Retype each line exactly as it stands, beginning at the first line of the material and finishing with the line that contains "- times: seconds".

----- EXERCISE DATA -----

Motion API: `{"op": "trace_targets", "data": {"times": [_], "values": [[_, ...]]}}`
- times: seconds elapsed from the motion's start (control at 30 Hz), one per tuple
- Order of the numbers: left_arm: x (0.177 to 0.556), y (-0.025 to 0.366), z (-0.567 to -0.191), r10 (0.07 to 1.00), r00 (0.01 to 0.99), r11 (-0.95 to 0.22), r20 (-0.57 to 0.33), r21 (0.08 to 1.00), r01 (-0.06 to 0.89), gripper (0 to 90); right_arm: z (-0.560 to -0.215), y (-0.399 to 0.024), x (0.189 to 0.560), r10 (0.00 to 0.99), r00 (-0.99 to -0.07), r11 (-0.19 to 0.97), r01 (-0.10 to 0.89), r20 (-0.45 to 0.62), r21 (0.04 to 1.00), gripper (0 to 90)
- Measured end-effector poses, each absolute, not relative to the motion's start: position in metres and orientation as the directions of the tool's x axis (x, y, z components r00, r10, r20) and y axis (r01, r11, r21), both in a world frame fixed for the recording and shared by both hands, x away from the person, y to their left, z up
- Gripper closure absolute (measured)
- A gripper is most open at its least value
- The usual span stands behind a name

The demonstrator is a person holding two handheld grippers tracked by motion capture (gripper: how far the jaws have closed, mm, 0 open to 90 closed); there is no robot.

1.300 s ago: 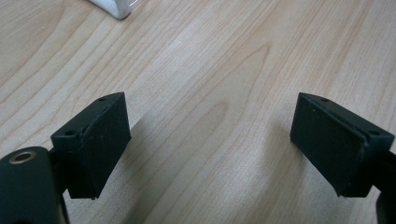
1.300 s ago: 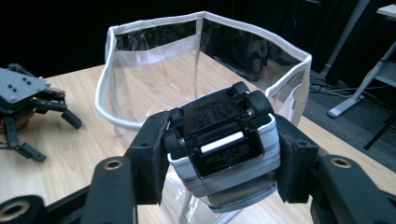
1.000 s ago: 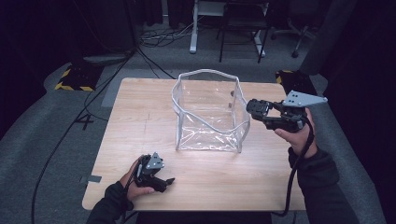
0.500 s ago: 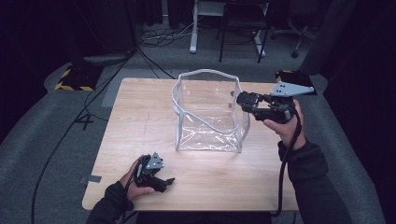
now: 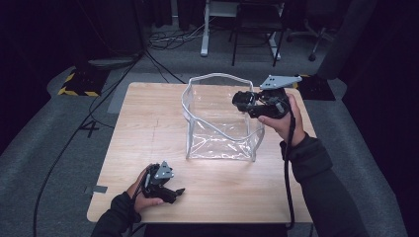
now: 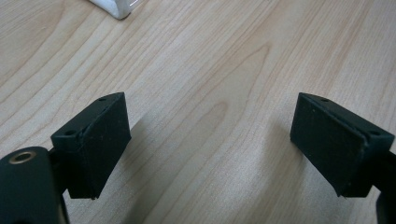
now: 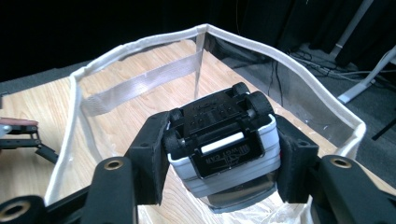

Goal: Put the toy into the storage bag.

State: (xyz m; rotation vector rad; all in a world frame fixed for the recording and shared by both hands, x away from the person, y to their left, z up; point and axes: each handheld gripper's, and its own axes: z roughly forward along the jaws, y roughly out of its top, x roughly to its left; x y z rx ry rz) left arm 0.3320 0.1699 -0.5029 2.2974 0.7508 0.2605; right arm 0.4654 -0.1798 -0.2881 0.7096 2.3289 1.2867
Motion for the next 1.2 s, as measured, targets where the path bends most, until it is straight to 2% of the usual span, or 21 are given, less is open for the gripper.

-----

• **EXERCISE OUTPUT**
Motion API: `{"op": "trace_targets", "data": {"times": [_], "values": [[_, ...]]}}`
- times: seconds elapsed from the motion's start (control at 30 Hz), one per tuple

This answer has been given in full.